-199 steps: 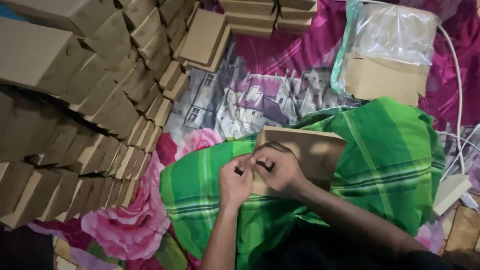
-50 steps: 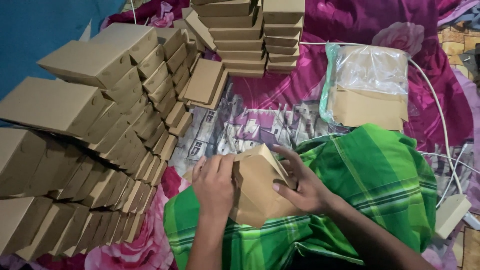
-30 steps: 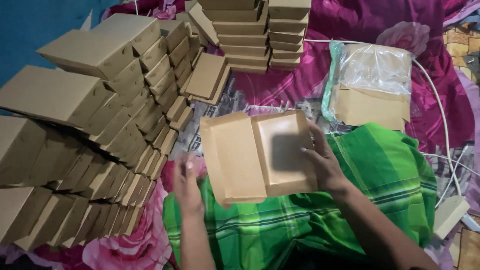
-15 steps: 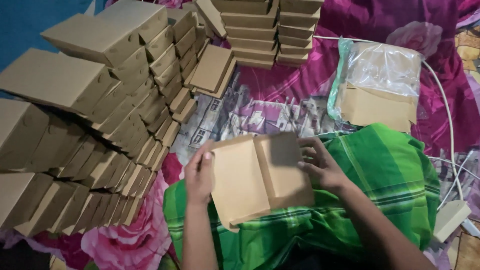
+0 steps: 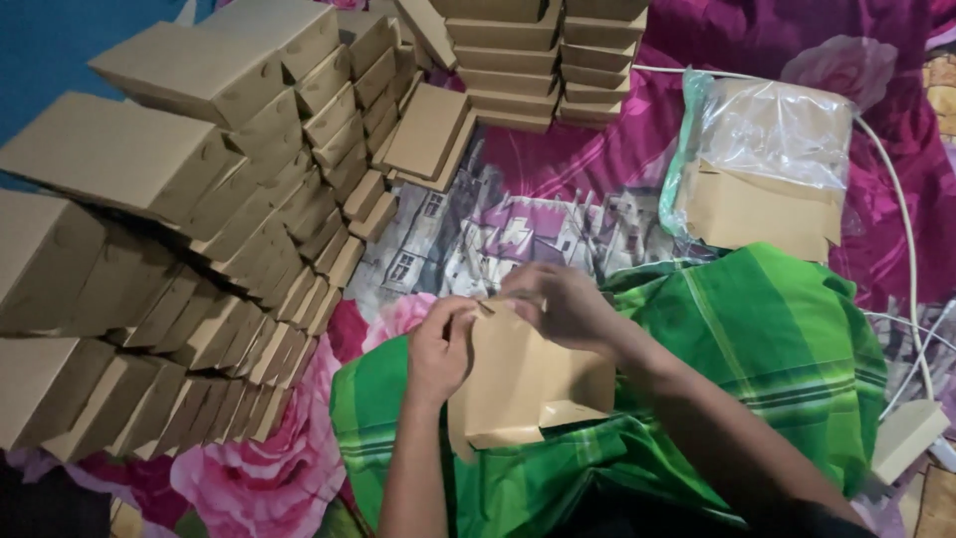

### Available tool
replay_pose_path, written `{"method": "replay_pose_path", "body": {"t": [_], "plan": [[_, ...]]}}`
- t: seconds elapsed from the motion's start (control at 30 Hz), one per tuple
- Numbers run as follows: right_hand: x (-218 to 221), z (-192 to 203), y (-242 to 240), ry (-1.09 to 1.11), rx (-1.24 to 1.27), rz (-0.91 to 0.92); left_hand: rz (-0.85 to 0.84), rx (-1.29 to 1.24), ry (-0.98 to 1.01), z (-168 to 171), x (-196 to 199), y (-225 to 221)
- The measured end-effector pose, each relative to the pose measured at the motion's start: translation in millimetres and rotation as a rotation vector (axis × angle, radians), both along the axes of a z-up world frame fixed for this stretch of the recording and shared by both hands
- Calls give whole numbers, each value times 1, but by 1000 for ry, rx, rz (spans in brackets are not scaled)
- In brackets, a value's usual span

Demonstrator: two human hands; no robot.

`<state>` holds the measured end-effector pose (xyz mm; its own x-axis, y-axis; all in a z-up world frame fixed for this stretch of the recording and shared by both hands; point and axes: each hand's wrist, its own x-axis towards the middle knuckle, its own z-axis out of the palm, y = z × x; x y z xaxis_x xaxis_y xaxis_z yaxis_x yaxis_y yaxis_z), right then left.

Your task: Folding flat cardboard templates into small boxes and stacking them.

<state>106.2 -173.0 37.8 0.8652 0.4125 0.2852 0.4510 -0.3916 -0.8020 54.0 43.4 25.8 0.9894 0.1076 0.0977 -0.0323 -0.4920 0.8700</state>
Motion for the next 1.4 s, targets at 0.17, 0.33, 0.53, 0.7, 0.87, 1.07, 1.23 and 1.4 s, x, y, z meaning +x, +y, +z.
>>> {"method": "replay_pose_path", "body": {"t": [0.17,0.33,0.53,0.7,0.87,1.07,1.23,1.4], "plan": [[-7,3,4,230,112,-97,-61,-18,-375,26,-11,-23],[-15,37,-8,103,45,-51,-21,74,-444,22,-6,-36],[-18,47,-5,352,101,-228,-88,368,-844,58,9,-40],[-22,55,-9,527,291,-351,2,793,-1023,34,11,-31],[-32,65,-4,550,315,-434,32,519,-905,59,-6,-59],[-38,54,-5,535,363,-451,190,-21,-542,57,-17,-80],[-38,55,-8,546,489,-398,293,-169,-414,30,-18,-89],[-38,58,-10,563,552,-328,473,-485,-498,-19,-9,-101]]}}
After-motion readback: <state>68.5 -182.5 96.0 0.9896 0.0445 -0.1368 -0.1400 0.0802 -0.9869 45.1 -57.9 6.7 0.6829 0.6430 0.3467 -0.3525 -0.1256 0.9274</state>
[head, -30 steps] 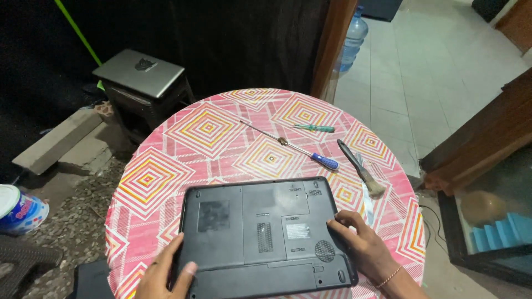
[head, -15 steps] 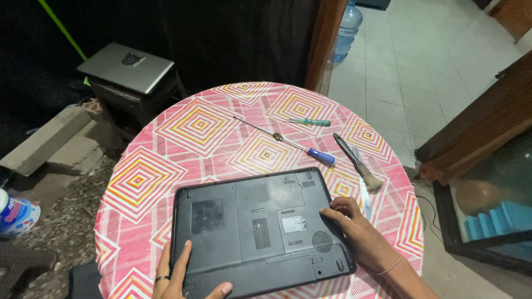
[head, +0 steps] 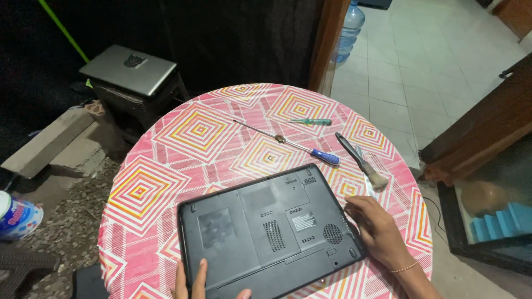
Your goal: Disassembling a laptop by removing screws from the back panel and extracting the battery.
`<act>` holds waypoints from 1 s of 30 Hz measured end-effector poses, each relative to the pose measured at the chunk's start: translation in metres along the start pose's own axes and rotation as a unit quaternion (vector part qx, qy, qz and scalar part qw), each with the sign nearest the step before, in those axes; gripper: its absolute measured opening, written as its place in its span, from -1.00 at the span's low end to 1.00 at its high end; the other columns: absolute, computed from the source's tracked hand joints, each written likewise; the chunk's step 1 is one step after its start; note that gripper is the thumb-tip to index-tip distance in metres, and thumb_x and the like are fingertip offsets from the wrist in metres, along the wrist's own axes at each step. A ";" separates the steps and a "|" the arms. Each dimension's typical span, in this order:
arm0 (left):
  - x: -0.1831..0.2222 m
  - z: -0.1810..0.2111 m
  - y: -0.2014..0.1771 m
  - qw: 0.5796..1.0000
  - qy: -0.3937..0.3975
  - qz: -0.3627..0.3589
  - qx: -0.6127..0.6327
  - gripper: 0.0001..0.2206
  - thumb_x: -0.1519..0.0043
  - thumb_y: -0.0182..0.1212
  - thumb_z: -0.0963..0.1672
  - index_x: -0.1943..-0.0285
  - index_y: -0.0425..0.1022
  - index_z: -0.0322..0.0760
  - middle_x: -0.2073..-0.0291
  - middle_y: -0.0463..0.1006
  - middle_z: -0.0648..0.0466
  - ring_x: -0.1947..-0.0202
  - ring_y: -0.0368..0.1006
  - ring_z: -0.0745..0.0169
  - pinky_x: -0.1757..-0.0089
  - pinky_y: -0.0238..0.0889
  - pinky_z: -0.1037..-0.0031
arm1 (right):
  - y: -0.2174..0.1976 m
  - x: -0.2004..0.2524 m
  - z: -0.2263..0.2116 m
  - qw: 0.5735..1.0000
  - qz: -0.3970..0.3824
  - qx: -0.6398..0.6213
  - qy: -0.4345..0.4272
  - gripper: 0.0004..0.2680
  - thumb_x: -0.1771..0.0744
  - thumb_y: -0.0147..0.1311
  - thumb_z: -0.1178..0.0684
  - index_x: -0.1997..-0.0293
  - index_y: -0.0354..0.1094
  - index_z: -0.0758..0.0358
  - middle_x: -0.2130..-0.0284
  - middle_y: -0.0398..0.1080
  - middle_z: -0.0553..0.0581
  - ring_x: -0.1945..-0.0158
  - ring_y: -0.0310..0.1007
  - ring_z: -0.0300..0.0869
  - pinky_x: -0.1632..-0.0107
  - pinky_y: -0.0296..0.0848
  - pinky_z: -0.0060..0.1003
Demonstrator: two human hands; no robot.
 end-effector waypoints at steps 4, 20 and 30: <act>0.012 -0.022 0.019 0.920 -0.090 -0.242 0.296 -0.33 -0.14 0.07 -0.04 -0.55 0.13 0.01 -0.62 -0.18 -0.08 -0.60 -0.35 -0.12 -0.41 -0.45 0.02 | -0.010 0.016 0.003 0.995 0.066 -0.007 0.079 -0.80 -0.34 0.11 0.05 -0.03 0.47 0.23 0.11 0.60 0.07 0.08 0.62 -0.19 -0.03 0.53 -0.33; -0.053 -0.019 0.017 0.922 0.019 -0.273 0.273 0.11 0.26 0.73 0.23 -0.51 0.20 0.05 -0.58 -0.03 -0.01 0.41 0.61 0.23 0.24 0.46 0.43 | 0.017 0.031 0.014 0.996 -0.003 -0.024 0.091 -0.57 -0.23 0.23 -0.07 -0.21 0.36 0.19 -0.09 0.47 0.12 -0.16 0.49 -0.13 -0.20 0.43 -0.28; -0.049 -0.014 -0.019 0.933 0.169 -0.237 0.213 -0.41 -0.15 0.40 0.16 -0.39 0.43 0.21 -0.46 0.23 0.03 -0.44 0.17 -0.09 -0.14 0.29 0.04 | 0.007 0.029 -0.080 0.971 0.042 0.033 -0.232 -0.67 -0.25 0.23 -0.17 0.01 0.47 0.22 -0.06 0.44 0.28 -0.09 0.53 0.02 -0.16 0.48 -0.11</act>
Point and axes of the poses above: each hand's wrist, its own x-axis away from the middle knuckle, its own y-axis out of the palm, z = x × y, the point moved 9 cm from there along -x, towards the middle knuckle
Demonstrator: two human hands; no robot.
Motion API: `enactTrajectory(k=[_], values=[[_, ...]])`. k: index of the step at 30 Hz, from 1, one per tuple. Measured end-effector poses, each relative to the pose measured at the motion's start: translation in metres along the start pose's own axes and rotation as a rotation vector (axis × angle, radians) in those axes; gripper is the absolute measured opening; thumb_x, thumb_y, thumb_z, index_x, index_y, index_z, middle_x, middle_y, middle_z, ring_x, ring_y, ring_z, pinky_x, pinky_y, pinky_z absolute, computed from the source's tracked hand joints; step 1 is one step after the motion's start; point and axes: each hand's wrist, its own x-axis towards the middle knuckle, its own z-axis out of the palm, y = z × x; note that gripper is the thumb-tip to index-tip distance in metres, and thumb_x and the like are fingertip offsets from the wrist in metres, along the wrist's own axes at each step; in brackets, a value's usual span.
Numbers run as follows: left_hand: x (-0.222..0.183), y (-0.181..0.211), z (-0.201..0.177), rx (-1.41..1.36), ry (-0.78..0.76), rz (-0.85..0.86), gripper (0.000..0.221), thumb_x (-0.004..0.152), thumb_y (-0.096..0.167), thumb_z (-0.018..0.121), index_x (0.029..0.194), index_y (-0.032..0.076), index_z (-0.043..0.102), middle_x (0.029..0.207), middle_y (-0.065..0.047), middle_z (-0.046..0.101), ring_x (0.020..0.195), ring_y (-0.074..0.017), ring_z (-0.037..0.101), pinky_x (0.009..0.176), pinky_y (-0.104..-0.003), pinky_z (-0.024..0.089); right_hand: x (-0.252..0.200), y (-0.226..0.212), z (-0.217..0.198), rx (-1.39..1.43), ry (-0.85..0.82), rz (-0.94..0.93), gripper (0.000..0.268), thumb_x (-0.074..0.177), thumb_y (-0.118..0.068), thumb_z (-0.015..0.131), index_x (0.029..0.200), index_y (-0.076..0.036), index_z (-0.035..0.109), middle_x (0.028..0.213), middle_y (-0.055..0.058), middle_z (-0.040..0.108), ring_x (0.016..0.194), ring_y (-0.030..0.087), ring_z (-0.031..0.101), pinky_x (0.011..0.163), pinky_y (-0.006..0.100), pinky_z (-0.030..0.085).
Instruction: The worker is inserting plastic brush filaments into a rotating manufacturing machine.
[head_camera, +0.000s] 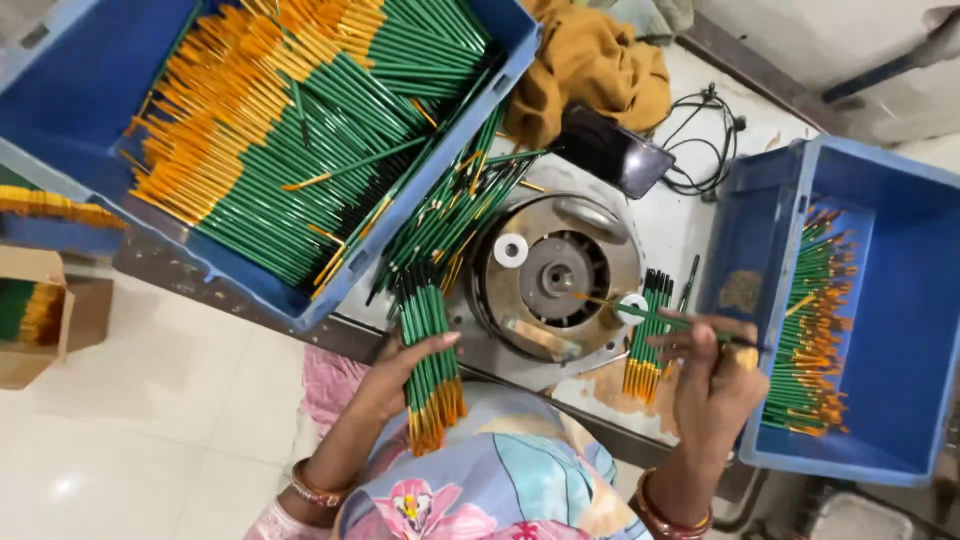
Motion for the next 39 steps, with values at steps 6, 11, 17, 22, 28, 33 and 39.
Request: enactTrajectory(k=[6, 11, 17, 22, 28, 33, 39], values=[[0.007, 0.001, 0.006, 0.001, -0.053, 0.059, 0.032, 0.080, 0.010, 0.081, 0.106, 0.008, 0.062, 0.089, -0.003, 0.067, 0.078, -0.0196, 0.072, 0.062, -0.034, 0.059, -0.006, 0.069, 0.039, -0.429, -0.088, -0.183, 0.013, 0.106, -0.013, 0.061, 0.107, 0.000, 0.063, 0.099, 0.020, 0.074, 0.073, 0.025, 0.067, 0.065, 0.035, 0.051], [0.015, -0.003, 0.006, 0.106, -0.101, 0.156, 0.027, 0.084, 0.010, 0.082, 0.102, 0.007, 0.063, 0.089, -0.004, 0.067, 0.080, -0.0186, 0.072, 0.065, -0.033, 0.059, 0.015, 0.067, 0.078, -0.499, -0.240, -0.235, 0.010, 0.104, -0.011, 0.061, 0.106, -0.004, 0.068, 0.084, 0.017, 0.071, 0.068, 0.032, 0.068, 0.062, 0.041, 0.051], [0.015, 0.005, 0.012, 0.138, -0.088, 0.085, 0.027, 0.085, 0.012, 0.080, 0.104, 0.006, 0.063, 0.089, -0.006, 0.068, 0.079, -0.0189, 0.072, 0.063, -0.034, 0.059, 0.010, 0.080, 0.083, -0.510, -0.170, -0.279, 0.011, 0.105, -0.013, 0.061, 0.104, -0.003, 0.066, 0.083, 0.017, 0.070, 0.064, 0.031, 0.067, 0.057, 0.041, 0.050], [0.019, -0.002, 0.000, 0.112, -0.077, 0.106, 0.034, 0.084, 0.011, 0.079, 0.112, 0.005, 0.062, 0.093, -0.007, 0.070, 0.081, -0.0195, 0.074, 0.065, -0.036, 0.060, 0.008, 0.084, 0.087, -0.502, -0.123, -0.226, 0.013, 0.107, -0.014, 0.061, 0.103, -0.001, 0.064, 0.079, 0.017, 0.068, 0.063, 0.034, 0.067, 0.058, 0.042, 0.049], [0.018, 0.000, -0.003, 0.191, -0.170, 0.138, 0.037, 0.080, 0.010, 0.083, 0.111, 0.002, 0.065, 0.096, -0.010, 0.075, 0.084, -0.0199, 0.076, 0.074, -0.035, 0.063, 0.014, 0.091, 0.087, -0.545, -0.212, -0.384, 0.015, 0.105, -0.013, 0.060, 0.109, 0.000, 0.066, 0.088, 0.021, 0.070, 0.073, 0.037, 0.066, 0.062, 0.041, 0.047], [-0.015, 0.018, 0.019, 0.527, -0.175, 0.417, 0.052, 0.076, 0.024, 0.088, 0.117, 0.001, 0.067, 0.098, -0.012, 0.075, 0.087, -0.0211, 0.072, 0.079, -0.036, 0.060, -0.008, 0.050, 0.077, 0.232, -0.112, -0.016, 0.018, 0.112, -0.014, 0.056, 0.106, -0.001, 0.067, 0.084, 0.008, 0.063, 0.073, 0.013, 0.055, 0.065, 0.028, 0.042], [0.018, 0.001, 0.021, 0.930, -0.214, 0.753, 0.072, 0.074, 0.037, 0.091, 0.128, 0.000, 0.062, 0.104, -0.013, 0.071, 0.096, -0.0265, 0.069, 0.088, -0.040, 0.055, -0.006, 0.060, 0.043, -0.436, -0.580, -0.043, 0.027, 0.094, -0.023, 0.068, 0.091, 0.003, 0.070, 0.066, 0.006, 0.067, 0.055, 0.013, 0.060, 0.050, 0.030, 0.047]])
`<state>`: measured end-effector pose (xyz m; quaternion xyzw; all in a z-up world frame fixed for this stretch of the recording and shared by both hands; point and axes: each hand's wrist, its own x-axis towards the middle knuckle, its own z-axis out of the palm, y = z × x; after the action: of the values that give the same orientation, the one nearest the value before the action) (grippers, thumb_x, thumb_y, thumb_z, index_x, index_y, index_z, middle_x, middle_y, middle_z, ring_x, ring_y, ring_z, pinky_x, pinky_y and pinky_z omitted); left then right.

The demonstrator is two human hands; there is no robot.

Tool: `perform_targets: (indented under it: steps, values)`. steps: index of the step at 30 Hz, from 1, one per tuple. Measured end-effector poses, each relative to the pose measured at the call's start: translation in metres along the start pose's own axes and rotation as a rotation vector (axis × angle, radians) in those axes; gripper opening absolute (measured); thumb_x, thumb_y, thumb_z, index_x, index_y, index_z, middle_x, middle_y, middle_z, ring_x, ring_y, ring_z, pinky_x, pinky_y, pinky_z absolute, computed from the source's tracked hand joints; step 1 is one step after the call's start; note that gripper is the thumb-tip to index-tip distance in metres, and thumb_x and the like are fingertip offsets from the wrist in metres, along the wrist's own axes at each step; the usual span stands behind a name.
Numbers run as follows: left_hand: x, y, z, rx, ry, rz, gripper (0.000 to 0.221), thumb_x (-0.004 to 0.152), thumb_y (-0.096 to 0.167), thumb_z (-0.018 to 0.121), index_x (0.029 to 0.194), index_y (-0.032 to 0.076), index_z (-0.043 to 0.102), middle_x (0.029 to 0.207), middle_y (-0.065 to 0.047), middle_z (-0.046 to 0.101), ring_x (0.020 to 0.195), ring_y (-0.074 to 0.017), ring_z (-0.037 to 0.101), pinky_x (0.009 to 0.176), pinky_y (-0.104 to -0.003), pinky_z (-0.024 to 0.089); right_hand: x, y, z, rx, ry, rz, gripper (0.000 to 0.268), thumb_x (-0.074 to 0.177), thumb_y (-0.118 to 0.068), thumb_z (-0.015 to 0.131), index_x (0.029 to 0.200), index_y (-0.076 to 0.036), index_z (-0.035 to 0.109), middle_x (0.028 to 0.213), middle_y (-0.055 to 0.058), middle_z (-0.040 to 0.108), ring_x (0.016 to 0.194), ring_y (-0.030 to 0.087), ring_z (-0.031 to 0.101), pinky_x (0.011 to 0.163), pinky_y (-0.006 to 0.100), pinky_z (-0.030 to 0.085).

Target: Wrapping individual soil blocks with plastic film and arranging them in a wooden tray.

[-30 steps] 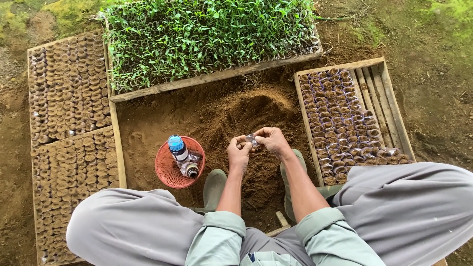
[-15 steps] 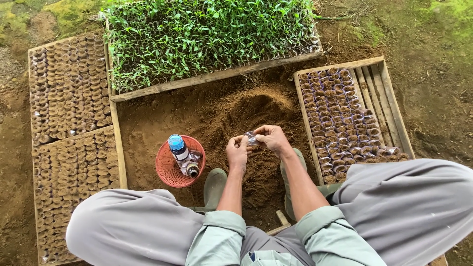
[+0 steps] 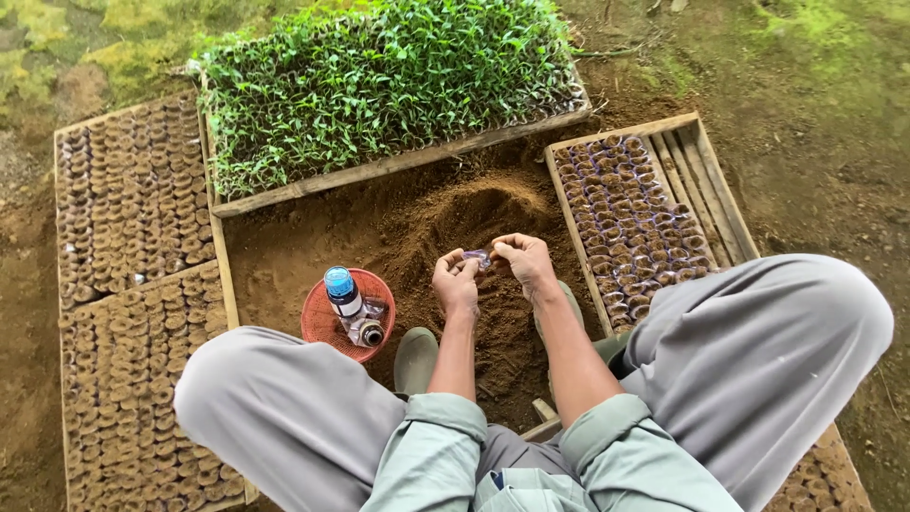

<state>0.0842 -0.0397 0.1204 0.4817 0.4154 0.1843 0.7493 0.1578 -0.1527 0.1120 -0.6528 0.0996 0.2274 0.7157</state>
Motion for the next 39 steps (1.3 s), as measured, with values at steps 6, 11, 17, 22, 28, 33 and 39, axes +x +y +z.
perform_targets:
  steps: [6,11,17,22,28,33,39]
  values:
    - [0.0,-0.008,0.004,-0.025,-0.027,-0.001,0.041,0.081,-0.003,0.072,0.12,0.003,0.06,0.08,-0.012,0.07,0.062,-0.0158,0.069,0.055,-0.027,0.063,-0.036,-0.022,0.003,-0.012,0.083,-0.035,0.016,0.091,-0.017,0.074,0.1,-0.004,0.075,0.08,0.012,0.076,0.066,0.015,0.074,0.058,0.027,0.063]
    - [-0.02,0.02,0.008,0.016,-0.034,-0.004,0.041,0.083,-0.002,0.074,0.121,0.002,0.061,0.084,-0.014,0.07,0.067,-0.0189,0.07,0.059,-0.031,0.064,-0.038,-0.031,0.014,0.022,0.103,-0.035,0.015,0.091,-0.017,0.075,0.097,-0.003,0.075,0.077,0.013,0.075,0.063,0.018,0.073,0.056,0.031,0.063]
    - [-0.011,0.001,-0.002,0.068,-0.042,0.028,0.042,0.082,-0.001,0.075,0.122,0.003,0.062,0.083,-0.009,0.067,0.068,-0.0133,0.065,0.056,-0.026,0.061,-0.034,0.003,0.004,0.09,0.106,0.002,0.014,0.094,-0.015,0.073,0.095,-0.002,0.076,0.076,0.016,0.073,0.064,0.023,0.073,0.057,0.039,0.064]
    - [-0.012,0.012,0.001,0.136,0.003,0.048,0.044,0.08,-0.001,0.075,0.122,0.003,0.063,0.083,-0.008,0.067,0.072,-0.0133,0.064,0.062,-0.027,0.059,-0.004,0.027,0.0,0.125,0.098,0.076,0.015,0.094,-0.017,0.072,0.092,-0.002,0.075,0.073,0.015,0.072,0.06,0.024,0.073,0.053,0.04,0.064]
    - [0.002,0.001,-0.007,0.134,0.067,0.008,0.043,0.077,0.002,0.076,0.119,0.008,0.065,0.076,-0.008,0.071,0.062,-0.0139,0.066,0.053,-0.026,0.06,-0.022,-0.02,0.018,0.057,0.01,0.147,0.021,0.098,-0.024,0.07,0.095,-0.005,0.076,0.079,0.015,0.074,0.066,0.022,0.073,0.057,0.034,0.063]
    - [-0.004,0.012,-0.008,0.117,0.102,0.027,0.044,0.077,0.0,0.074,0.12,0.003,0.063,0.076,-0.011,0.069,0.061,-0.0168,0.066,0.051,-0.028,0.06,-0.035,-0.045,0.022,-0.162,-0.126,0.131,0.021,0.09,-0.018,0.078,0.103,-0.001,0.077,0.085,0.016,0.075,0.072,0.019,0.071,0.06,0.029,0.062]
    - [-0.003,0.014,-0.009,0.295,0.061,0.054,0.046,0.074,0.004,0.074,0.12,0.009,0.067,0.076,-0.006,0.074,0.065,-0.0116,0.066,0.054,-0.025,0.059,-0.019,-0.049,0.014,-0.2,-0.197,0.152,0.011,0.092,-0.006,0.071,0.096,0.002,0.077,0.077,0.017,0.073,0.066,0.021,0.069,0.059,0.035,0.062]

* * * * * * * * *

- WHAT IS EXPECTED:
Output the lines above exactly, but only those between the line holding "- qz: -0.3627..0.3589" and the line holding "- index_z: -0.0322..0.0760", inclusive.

- FINAL ANSWER:
  - qz: -0.3627..0.3589
  - qx: -0.6127..0.6327
  - gripper: 0.0001..0.2206
  - thumb_x: -0.1519..0.0043
  - thumb_y: -0.0182..0.1212
  - thumb_z: -0.0963..0.1672
  - index_x: -0.1943..-0.0285
  - index_y: -0.0425..0.1022
  - index_z: -0.0322..0.0760

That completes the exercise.